Indian actress (born 1993)

Manjima Mohan is an Indian actress who primarily appears in Tamil, Malayalam and Telugu films. She started her career as a child artist in Malayalam films. she made her debut as a lead actress with Oru Vadakkan Selfie (2015) in Malayalam and Achcham Enbadhu Madamaiyada (2016) in Tamil. She won the Filmfare Award for Best Female Debut – South in 2017.

==Personal life ==

Manjima is the daughter of veteran cinematographer Vipin Mohan and dancer Kalamandalam Girija. After completing her schooling at Nirmala Bhavan Higher Secondary School, Thiruvananthapuram, Kerala, she pursued a B.Sc. degree in mathematics from Stella Maris College, Chennai, Tamil Nadu. She married actor Gautham Ram Karthik on 28 November 2022.

==Career==
Manjima was a leading child artist in Malayalam film industry in early 2000s later she also hosted a television call-in show for kids by the name ‘'Hai Kids'’ on Surya TV for three years which rose her fame among Malayali audience.

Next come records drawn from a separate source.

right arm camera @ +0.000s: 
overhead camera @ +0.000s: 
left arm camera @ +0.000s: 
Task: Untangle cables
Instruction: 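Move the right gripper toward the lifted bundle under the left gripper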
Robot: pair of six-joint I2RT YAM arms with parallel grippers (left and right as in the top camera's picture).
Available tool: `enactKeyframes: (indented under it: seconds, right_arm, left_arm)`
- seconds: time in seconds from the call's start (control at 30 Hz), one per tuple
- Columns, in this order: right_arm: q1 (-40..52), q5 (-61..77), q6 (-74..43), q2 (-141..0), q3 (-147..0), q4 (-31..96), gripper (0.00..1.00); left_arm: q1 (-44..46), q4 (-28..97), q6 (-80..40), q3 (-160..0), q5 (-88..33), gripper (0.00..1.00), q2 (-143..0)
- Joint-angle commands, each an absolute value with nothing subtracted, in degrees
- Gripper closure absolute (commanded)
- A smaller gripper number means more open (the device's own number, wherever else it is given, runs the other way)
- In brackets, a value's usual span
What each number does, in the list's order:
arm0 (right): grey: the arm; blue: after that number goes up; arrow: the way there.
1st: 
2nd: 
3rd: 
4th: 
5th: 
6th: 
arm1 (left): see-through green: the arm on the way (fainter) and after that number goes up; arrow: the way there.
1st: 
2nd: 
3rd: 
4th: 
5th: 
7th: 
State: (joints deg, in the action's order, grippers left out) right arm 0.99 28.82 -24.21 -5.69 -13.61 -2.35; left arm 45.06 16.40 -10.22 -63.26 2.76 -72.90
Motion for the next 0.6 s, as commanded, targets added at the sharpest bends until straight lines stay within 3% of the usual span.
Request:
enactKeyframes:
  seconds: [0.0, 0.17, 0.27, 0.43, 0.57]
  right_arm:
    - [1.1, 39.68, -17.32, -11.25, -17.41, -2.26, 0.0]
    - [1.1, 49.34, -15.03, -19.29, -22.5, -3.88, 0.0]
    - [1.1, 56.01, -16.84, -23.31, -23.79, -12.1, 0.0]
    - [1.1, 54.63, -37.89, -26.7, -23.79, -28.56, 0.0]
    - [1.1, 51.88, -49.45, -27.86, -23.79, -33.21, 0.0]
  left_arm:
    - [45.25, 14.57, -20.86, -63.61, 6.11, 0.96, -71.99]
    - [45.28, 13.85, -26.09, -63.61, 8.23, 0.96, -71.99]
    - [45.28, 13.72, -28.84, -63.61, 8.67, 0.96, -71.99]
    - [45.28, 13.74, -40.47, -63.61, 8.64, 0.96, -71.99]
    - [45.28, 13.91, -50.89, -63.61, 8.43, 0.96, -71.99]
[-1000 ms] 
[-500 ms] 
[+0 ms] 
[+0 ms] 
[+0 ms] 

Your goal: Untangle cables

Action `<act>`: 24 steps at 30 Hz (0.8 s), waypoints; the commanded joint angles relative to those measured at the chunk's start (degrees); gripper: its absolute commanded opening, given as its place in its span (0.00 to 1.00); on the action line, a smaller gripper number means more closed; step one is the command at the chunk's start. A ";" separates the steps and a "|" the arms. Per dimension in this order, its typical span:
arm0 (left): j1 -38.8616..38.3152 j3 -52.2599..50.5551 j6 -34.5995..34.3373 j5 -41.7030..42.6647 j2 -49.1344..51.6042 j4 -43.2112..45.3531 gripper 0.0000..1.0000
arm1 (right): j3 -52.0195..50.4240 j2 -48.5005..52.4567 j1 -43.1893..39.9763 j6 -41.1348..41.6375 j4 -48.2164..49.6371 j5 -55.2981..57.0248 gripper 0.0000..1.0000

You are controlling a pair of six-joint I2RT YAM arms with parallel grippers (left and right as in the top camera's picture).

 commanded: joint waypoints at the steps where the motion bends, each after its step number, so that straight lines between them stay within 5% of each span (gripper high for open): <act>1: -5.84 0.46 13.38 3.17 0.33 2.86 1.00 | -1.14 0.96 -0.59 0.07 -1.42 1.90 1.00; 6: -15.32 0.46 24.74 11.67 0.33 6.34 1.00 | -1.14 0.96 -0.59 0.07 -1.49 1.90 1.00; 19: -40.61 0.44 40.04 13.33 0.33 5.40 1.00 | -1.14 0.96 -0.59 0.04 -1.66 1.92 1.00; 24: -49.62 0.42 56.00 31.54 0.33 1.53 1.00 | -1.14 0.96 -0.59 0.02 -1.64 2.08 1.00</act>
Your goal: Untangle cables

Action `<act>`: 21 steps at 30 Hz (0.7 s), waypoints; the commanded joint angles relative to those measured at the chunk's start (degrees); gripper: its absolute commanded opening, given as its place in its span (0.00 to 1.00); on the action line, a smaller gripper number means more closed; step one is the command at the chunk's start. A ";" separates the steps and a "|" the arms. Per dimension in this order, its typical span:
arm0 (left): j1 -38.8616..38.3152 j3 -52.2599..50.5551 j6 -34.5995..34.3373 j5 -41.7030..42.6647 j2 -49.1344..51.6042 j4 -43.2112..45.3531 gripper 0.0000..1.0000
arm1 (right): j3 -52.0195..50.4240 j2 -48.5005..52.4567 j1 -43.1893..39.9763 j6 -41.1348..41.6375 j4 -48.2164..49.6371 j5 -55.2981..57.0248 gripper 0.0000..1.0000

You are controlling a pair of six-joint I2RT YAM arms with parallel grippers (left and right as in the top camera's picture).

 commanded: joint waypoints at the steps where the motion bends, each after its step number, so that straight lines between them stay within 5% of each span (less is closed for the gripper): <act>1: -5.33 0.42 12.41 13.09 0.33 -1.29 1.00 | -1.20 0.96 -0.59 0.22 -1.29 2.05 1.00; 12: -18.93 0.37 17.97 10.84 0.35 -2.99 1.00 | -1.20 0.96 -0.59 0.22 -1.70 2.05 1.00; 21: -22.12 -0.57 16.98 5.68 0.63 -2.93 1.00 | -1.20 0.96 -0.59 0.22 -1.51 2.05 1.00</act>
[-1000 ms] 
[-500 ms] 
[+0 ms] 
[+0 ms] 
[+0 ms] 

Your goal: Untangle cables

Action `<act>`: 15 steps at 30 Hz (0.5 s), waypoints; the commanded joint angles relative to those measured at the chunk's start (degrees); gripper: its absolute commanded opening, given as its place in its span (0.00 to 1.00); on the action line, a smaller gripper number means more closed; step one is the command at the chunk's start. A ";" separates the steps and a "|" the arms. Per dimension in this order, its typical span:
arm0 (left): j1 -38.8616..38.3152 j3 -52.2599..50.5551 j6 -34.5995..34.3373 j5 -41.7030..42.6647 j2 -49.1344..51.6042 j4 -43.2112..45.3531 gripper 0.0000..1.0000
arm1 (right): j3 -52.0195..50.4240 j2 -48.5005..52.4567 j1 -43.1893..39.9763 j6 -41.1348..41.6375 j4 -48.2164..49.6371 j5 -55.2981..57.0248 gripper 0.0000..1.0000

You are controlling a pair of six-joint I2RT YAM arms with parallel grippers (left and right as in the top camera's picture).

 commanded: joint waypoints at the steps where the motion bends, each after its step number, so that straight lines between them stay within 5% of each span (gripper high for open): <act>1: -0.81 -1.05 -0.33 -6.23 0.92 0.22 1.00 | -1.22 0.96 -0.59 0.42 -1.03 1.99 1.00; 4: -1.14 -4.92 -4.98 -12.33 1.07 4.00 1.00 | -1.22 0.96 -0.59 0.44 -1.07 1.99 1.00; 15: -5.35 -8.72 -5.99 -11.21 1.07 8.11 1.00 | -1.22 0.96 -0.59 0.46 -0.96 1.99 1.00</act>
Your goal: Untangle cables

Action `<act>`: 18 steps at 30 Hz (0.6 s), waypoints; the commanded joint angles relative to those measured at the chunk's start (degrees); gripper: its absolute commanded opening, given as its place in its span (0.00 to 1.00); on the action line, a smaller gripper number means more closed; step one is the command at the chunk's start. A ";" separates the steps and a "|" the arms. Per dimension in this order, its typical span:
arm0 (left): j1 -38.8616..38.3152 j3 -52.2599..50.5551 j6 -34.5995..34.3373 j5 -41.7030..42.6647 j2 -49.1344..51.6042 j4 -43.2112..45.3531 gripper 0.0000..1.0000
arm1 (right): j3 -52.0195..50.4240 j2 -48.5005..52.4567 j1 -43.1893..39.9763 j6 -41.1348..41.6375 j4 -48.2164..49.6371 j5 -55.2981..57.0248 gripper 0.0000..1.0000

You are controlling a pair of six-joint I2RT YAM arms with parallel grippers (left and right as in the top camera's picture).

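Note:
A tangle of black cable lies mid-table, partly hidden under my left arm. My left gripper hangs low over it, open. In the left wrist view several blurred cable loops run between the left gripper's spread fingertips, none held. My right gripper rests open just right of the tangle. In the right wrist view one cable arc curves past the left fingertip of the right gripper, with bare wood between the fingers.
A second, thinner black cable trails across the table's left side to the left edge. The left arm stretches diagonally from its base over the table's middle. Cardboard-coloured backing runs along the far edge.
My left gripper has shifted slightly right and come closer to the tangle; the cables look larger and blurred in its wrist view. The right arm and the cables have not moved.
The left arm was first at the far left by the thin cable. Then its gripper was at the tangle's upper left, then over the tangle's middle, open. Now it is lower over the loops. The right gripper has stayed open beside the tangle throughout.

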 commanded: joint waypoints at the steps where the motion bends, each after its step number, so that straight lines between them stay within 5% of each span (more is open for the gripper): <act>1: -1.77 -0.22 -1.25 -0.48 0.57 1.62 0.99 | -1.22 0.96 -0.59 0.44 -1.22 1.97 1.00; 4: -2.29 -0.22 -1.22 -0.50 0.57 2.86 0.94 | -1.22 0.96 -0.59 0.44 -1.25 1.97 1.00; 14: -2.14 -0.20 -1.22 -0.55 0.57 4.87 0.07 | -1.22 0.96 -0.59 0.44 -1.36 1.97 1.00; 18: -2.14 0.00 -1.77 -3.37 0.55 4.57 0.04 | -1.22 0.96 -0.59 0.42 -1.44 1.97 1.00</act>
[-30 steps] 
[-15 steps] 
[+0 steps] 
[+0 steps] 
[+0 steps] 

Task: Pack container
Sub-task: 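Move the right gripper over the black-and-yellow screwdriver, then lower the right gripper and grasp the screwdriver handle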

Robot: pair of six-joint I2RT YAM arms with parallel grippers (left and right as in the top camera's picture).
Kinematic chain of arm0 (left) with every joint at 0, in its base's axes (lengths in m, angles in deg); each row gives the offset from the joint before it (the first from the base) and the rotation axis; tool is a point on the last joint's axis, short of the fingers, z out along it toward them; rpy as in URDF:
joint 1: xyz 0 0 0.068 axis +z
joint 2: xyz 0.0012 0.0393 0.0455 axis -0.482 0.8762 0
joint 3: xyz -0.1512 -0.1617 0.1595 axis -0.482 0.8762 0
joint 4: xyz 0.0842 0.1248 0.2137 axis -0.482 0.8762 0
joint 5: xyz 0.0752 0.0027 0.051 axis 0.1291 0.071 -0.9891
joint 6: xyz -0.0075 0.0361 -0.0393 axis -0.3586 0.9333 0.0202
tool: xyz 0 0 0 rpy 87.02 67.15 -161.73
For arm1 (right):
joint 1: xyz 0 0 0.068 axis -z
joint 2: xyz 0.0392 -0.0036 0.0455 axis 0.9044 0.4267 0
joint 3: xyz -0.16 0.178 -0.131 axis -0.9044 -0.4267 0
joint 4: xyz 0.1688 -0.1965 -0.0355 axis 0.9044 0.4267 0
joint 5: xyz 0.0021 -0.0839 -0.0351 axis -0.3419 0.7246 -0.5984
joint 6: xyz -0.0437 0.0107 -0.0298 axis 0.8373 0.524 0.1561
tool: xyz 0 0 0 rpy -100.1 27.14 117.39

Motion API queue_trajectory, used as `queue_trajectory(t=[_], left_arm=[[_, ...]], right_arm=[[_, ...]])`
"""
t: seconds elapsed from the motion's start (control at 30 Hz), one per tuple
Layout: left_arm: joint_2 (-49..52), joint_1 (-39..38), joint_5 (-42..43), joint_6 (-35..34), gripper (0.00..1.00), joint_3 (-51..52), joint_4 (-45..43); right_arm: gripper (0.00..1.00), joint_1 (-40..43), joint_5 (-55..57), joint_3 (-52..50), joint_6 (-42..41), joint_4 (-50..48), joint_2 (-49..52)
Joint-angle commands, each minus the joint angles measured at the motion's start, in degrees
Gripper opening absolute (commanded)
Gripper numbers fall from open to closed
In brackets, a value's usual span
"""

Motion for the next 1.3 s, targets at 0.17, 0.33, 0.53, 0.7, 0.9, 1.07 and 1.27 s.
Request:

Despite having had acting experience, she said that she was "not at all confident" when she started shooting for the film and that the initial days were "terrifying". Oru Vadakkan Selfie, which was directed by G. Prajith and scripted by Vineeth Sreenivasan, featured Manjima Mohan as the female lead.

Upon the release of Oru Vadakkan Selfie, Manjima landed her first Tamil film, Achcham Enbadhu Madamaiyada. Its director Gautham Vasudev Menon, who was impressed with her work in Oru Vadakkan Selfie, cast Manjima as the female lead, after she had gone through an audition.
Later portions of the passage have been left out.